- Location: Smyth County Virginia, United States
- Nearest city: Abingdon, Virginia
- Coordinates: 36°44′09″N 81°28′24″W﻿ / ﻿36.73596°N 81.47344°W
- Area: 4,225 acres (1,710 ha)
- Established: 2009
- Administrator: U.S. Forest Service

= Raccoon Branch Wilderness =

Wilderness area in Virginia, United States

The Raccoon Branch Wilderness is an area in the Mount Rogers National Recreation Area protected by the Eastern Wilderness Act of Congress to maintain its present, natural condition. As part of the wilderness system, it is intended to preserve a variety of natural life forms and contribute to a diversity of plant and animal gene pools. Over half of the ecosystems in the United States exist within designated wilderness.

Crossed by well-maintained trails and drained by several cold-water streams, the wilderness offers good opportunity for both hikers and fishermen who want to experience one of the newest additions to Virginia's wilderness areas.

The area is part of the Mount Rogers Cluster.

==Location and Access==
The wilderness is located in the northwest corner of the Mount Rogers Recreation Area, near the town of Sugar Grove in Smyth County. It is bounded on the east by Va 16 and on the west by SR 650. The northern boundary is about 2 miles south of VA 672.

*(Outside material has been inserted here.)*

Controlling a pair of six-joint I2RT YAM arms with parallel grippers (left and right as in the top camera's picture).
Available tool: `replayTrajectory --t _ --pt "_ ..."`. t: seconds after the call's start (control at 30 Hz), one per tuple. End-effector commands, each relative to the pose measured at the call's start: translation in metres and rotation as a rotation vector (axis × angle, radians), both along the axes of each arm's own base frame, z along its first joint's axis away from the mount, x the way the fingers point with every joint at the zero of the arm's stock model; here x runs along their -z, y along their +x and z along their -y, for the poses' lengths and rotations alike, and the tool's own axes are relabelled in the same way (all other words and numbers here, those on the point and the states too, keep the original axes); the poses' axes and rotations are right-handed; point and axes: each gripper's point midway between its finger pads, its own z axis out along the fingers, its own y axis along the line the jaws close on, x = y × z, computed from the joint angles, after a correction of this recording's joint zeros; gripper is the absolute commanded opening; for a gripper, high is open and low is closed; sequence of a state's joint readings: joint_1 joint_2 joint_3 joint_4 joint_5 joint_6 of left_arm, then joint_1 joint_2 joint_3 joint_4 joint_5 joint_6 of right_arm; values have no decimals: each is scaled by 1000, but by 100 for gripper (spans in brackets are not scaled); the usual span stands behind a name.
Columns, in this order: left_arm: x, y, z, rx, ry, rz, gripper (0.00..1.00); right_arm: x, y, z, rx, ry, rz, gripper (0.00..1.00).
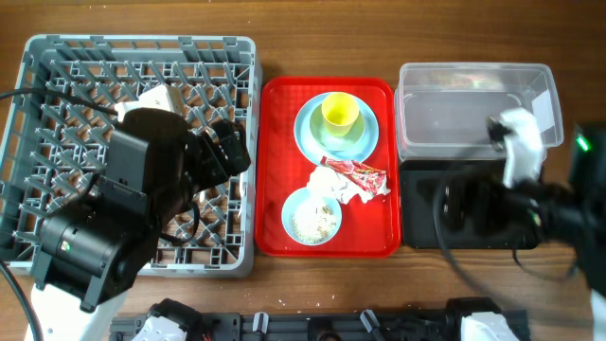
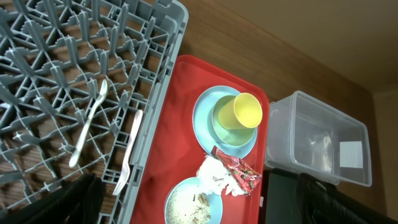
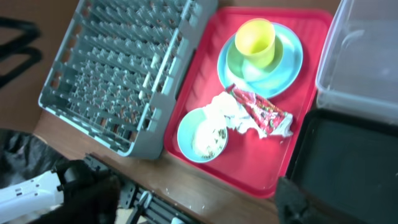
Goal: Sort waste into correct bins and load items into the dishwasher rack
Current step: 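Reach the right gripper to the red wrapper and grasp it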
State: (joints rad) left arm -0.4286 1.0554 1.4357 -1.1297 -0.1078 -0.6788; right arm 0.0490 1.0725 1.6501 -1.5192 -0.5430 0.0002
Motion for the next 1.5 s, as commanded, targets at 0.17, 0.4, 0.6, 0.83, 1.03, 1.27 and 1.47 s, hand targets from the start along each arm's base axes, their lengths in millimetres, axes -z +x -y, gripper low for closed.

Trails in the area include:

- The Appalachian Trail, about 4.5 miles of the trail crosses the wilderness, with trailheads at SR 672 on the north and SR 650 on the south
- The Virginia Highlands Trail, FS 337, 4 miles, moderate, orange blazes, trailhead VA 16 on west and SR 650 on the south
- Dickey Knob Trail, FS 346, 2.3 miles, difficult, no blazes, trailhead on Va 16
- Mullins Branch Trail, FS 4513, 2.5 miles, difficult, no blazes, trailhead of SR 601
- Bobbys Trail, FS 4514, 0.8 moderate, blue blazes, trailhead on Virginia Highlands Trail
- Hickory Ridge Trail, FS 4516, 0.6 difficult, no blazes, trailheads SR 650
- Raccoon Branch NatureTrail, FS 4610, 0.2 miles, easy, blue blazed, Va 16

The Hurricane and Raccoon Branch campgrounds are just outside the wilderness.

==Natural history==
Trees found in the wilderness include red oak, white oak, scarlet oak, chestnut oak, shagbark hickory, white ash, Fraser fir in the highlands, tuliptrees, basswood, cucumber tree, striped maple, walnuts, and hemlocks in forest valleys. There are a possible 268 acres of inventoried old growth trees

Flowers include painted trillium, small purple-fringed orchids, black cohosh, broad beech ferns. Squawroot, a parasite plant that feeds on oak roots, provides early spring food for bears emerging from hibernation.
Rare Appalachian club moss (Huperzia appalachiana) and, five-rowed peat moss (Sphagnum quinquefanum), locally rare, are also found.

Wildlife include the rare Nelson's early black stonefly and, rare in Virginia, yellow bellied sapsucker.

As part of the Holston River watershed, the wilderness supports habitat for two endangered mussels, the Tennessee pigtoe mussel and the Tennessee heelsplitter

The rare black sculpin (Cottus baileyi) is found in the wilderness streams.

==Topography==
As part of the Southern Blue Ridge Mountains Subsection within the Central Appalachian Broadleaf Coniferous Forest-Meadow Province, the area is composed of uplifted mountain ranges of igneous and metamorphic rock. The wilderness is rugged, with elevations ranging from about 2,580 feet along VA 650 in the northwest corner to 4,000 feet on Dickey Ridge. Ridges, capped by lower resistant Cambrian quartzite, have worn away creating large variations in elevation with many high gradient, deeply incised streams.

Two long ridges, Dickey Ridge and Bobbys Ridge, run through the area with two peaks on Dickey Ridge, High Point (4,019 feet) and Dicky Knob (3,606 feet)).

There is a 300 foot high rock slide area on the eastern boundary, now stabilized with small pines beginning to grow.

The wilderness includes the full watershed of Raccoon Branch and Scott Branch, tributaries of Dickey Creek. Other small streams, including Scott Branch, Shanty Branch, Muddy Branch, Slabtree Branch, Mullins Branch, Russell Hollow and Wildcat Branch, all flow from the wilderness in different directions to eventually reach the Holston River. On the boundary of the wilderness is Dickey Creek to the east and southwest, and Comers Creek to the southwest and west.

==Management==
Designated by Congress in 2009 with a total of 4,225 acres, the wilderness is managed by the United States Forest Service through the Mount Rogers National Recreation Area.

There are some regulations to maintain the integrity of the area as a wilderness. For example, motorized equipment, motor vehicles and mountain bikes are prohibited, group size is limited to ten people, and limits are placed on camping.